For more than a decade American managers continued to hope to con- trol competition through cooperation. They preferred to stick with a strategy of alliances rather than turn, as had the Pennsylvania, to the building of a giant system. The managers opposed expansion because they considered any road much over five hundred miles in length to be too large and complex to manage. The investors were even more adamant. The cost of such expansion could only result in reducing the funds available for dividends. In addition, investors and managers agreed that there was another reason for not building giant railroad enterprises. They concurred with J. Edgar Thomson’s arguments for maintaining the Pennsylvania system of alliances before 1869:

Sensible of the prejudice against large corporations since the failure of the United States Bank, the policy of this Company was first directed to the procuring of these connections by securing the organization of independent railway companies, and their construction by such pecuniary assistance as was required to effect this business.
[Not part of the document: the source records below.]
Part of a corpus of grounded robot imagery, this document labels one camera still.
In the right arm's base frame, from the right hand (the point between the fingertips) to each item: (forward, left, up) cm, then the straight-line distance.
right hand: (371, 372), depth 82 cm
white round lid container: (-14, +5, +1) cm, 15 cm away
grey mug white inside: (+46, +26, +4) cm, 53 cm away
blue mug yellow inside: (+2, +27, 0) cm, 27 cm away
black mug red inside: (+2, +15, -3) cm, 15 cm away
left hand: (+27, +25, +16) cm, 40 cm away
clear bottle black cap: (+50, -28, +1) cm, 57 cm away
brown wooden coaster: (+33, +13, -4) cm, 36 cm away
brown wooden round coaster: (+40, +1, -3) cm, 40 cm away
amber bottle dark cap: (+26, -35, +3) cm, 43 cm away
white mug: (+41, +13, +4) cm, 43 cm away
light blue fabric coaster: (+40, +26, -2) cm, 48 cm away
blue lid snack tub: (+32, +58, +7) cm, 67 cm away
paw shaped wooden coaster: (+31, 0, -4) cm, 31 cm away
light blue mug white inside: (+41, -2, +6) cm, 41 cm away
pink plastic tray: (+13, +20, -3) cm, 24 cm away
This course, it was confidently expected, would meet the objects desired without involving this company in the direct management of distant enterprises.30

Nevertheless, in the early 1870s many roads were having increasing difficulty in maintaining their strategy of alliances. In the trunk line terri- tory competition was not yet a critical problem. Paul MacAvoy, the most careful student of trunk line competition, has noted that until 1874 there was “a general adherence to official rates in large volume shipments.”31 But in the south, roads found themselves buying or building more track than they wanted to in order to maintain their territorial position.32 And in the west, where so much of the through freight consisted of the grain trade, some companies were devising new techniques to maintain rates. They had set up informal pools for allocating traffic and profits. Such allocations, they reasoned, removed the incentive for rate-cutting, since lower rates could not bring either increased traffic or more revenue. In 1870 the Burlington, the Rock Island, and the Chicago & Northwestern set up an informal unsigned money pool—the Iowa Pool—that divided equally between the three roads 50 percent of the income from freight, and 55 percent from passenger traffic.33 In September 1874 the three roads connecting Chicago and St. Paul adopted similar pooling procedures. As business fell off, other roads in the country began organizing informal traffic and money pools.

With the onslaught of the depression after 1873 nearly all managers and investors agreed that informal cooperation was no longer adequate.
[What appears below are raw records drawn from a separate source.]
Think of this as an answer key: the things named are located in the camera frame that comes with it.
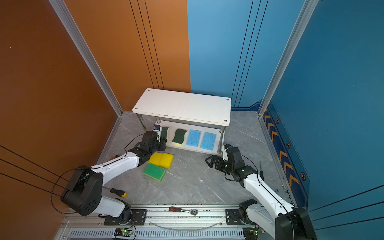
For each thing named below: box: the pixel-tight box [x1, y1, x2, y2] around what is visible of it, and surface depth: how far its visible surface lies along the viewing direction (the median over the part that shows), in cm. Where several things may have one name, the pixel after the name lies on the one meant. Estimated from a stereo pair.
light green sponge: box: [143, 163, 167, 182], surface depth 87 cm
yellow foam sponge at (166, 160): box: [158, 153, 175, 169], surface depth 93 cm
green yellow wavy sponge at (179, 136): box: [172, 128, 187, 146], surface depth 96 cm
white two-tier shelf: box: [132, 88, 232, 154], surface depth 82 cm
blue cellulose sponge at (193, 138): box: [186, 129, 202, 147], surface depth 98 cm
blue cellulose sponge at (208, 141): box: [201, 132, 217, 151], surface depth 96 cm
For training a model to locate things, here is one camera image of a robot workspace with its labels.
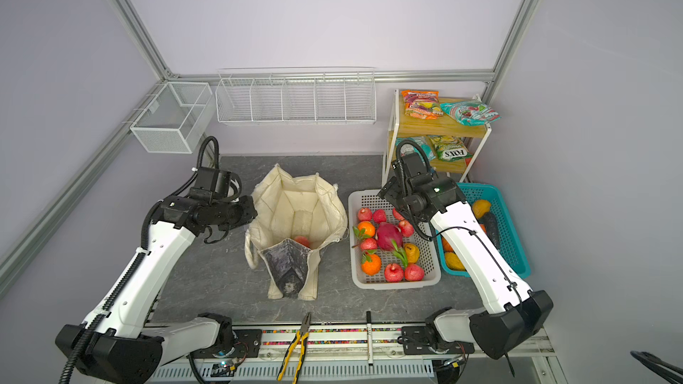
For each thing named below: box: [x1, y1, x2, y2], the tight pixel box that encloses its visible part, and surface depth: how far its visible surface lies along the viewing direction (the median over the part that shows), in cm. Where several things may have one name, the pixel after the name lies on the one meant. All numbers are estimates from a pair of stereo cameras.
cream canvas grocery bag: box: [244, 164, 349, 301], surface depth 82 cm
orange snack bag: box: [401, 89, 444, 120], surface depth 88 cm
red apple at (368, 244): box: [360, 238, 378, 251], surface depth 88 cm
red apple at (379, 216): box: [372, 208, 387, 224], surface depth 96 cm
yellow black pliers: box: [276, 312, 312, 384], surface depth 74 cm
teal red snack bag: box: [440, 100, 502, 127], surface depth 82 cm
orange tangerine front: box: [361, 248, 382, 277], surface depth 85 cm
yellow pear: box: [403, 242, 421, 264], surface depth 85 cm
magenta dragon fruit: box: [375, 222, 406, 261], surface depth 87 cm
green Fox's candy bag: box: [428, 135, 473, 165], surface depth 98 cm
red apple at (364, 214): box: [356, 207, 373, 224], surface depth 98 cm
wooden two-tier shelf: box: [381, 89, 492, 188], surface depth 87 cm
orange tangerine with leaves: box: [352, 220, 377, 240], surface depth 86 cm
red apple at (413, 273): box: [404, 263, 425, 282], surface depth 82 cm
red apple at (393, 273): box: [384, 263, 405, 283], surface depth 83 cm
With the increasingly desperate search for traffic, rate agreement collapsed. Secret rebating intensified. Soon roads were openly reducing rates. Nor were the informal pools able to maintain rates. Their members took traffic that was not allocated to them and often failed to return income to be redistributed by the pool. Some railroad managers argued that the Pennsylvania had the right answer. They urged their boards of directors to build comparable large, self-contained interregional systems. To most managers, however, the problems of administering such a giant enterprise still appeared formidable. For nearly all investors, the costs of such system-building in the depressed years when dividends were already low seemed prohibitive. In the mid-1870s American railroaders grasped at another solution to meet the threat of ruinous competition. They decided to transform weak, tenuous alliances into strong, carefully organized, well- managed federations.